>DeepMind vs Weights & Biases
DeepMind AI Company Profile & Rankings • Weights & Biases AI Company Profile & Rankings
AI Activity Comparison
DeepMind
DeepMind Technologies Limited, trading as Google DeepMind, is a British-American artificial intelligence research laboratory and a subsidiary of Alphabet Inc. The company researches and develops safe artificial intelligence systems, with a focus on reinforcement learning and neural network models. It is notable for creating AlphaGo, the first computer program to defeat a world champion in the complex board game Go. DeepMind subsequently developed more general systems, including AlphaZero for game-playing and AlphaFold, which made significant advances in predicting protein folding structures. The company, headquartered in London with several international research centers, was formed from the 2023 merger of DeepMind and Google's Brain AI division. It continues to focus on AI research for scientific advancement and problem-solving.
Weights & Biases
Weights & Biases is a developer tools company focused on building software for machine learning. The company provides a platform to track, visualize, and optimize machine learning experiments. It was co-founded by Lukas Biewald, who previously founded and was CEO of Figure Eight, a human-in-the-loop machine learning platform that was acquired by Appen. In 2025, Weights & Biases was acquired by the cloud computing provider CoreWeave for $1.7 billion. The company's tools are used for experiment tracking, dataset versioning, and model management.

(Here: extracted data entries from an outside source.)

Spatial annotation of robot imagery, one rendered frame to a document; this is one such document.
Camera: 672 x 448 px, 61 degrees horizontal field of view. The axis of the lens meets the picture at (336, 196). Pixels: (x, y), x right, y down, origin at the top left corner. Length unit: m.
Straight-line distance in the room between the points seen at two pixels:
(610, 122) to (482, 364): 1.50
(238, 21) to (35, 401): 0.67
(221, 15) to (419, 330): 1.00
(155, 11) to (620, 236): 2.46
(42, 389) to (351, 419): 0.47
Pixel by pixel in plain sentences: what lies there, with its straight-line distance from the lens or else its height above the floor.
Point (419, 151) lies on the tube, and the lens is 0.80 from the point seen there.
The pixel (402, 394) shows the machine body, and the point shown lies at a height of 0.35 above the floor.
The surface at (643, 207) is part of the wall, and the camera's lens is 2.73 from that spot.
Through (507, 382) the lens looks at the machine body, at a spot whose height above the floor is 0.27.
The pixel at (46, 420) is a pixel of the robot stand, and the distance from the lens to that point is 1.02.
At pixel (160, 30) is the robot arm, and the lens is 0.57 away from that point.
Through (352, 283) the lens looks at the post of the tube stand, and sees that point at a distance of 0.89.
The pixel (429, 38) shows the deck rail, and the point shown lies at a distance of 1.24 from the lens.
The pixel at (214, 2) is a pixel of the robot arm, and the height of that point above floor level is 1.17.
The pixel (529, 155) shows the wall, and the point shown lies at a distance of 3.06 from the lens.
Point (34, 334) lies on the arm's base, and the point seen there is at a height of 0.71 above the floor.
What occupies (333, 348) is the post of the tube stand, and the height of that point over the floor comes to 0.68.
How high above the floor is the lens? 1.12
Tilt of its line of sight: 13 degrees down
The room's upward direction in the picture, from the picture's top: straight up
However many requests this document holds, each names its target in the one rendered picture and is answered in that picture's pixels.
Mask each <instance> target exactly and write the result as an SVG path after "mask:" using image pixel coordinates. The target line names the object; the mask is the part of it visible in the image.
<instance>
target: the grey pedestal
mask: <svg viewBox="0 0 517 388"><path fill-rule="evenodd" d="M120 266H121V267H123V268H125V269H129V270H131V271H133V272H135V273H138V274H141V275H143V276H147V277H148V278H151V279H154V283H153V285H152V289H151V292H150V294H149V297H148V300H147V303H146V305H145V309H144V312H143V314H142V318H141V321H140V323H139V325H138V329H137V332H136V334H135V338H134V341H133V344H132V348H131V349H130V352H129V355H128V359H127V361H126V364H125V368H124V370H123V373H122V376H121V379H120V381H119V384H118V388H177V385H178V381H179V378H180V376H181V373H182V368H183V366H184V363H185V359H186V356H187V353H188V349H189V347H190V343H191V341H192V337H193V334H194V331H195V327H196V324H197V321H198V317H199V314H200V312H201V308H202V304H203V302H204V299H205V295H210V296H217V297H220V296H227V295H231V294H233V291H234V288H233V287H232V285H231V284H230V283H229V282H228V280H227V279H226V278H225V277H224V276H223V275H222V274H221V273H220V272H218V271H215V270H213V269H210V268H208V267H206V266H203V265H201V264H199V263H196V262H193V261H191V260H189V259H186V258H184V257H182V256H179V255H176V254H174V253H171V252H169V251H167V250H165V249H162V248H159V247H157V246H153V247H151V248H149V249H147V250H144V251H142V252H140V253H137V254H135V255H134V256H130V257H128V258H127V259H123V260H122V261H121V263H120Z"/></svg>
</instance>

Based on 26 events tracked for DeepMind over the past 30 days (2 in the past 7 days), updated in near real-time.
DeepMind versus Weights & Biases: Live 2026 Comparison
DeepMind leads in development velocity with 2 events this week (significantly more than Weights & Biases), while Weights & Biases holds the edge in community sentiment at 50% positive. This comparison draws on 2 tracked events from the past 7 days — including product launches, research papers, and community discussions — scored through our 5-dimension scoring methodology. Our Hype Gap analysis shows DeepMind has more authentic positioning (gap: 3.0) compared to Weights & Biases (9.2). Data refreshes every 5 minutes. Compare other AI companies →
Quick Answer
DeepMind is significantly more active (2 vs 0 events), while Weights & Biases has better community sentiment (50% vs 0%). Choose DeepMind for cutting-edge features or Weights & Biases for reliability. DeepMind has more honest marketing (hype gap: 3.0 vs 9.2).
Head-to-Head Stats
| Metric | DeepMind | Weights & Biases |
|---|---|---|
| Rank | Unranked | #475 |
| Overall Score | 0.0 | 1.5 |
| 7-Day Events | 2 | 0 |
| 30-Day Events | 26 | 1 |
| Sentiment | 0% | 50% |
| Momentum 7d vs 30d velocity | +72% | 0% |
| Hype Score | 6.6 | 12.8 |
| Reality Score | 3.6 | 3.6 |
| Hype Gap | +3.0 | +9.2 |
📊 Visual Comparison
Compare 5 key metrics on a 0-100 scale. Larger area = stronger overall performance.
Metric Definitions:
Key Insights
Shipping Velocity
DeepMind logged 2 events this week vs Weights & Biases's 0 — a significant difference in product launches, research papers, and code commits. Over the past 30 days, the gap is 26.0x (26 vs 1), suggesting this pace is consistent.
Community Sentiment
Weights & Biases has 50% positive sentiment vs DeepMind's 0%. That 50-point gap is significant — it signals stronger user satisfaction and fewer community complaints about Weights & Biases.
Marketing Honesty
DeepMind's hype gap of 3.0 vs Weights & Biases's 9.2 means DeepMind delivers on its promises — marketing claims closely match actual capabilities.
Market Position
Weights & Biases at #475 outranks DeepMind at # among 2,800+ AI companies. The 475-rank gap reflects different market tiers and adoption levels.
Momentum Trend
DeepMind is accelerating (72% velocity growth) while Weights & Biases is flat — a diverging trend worth watching.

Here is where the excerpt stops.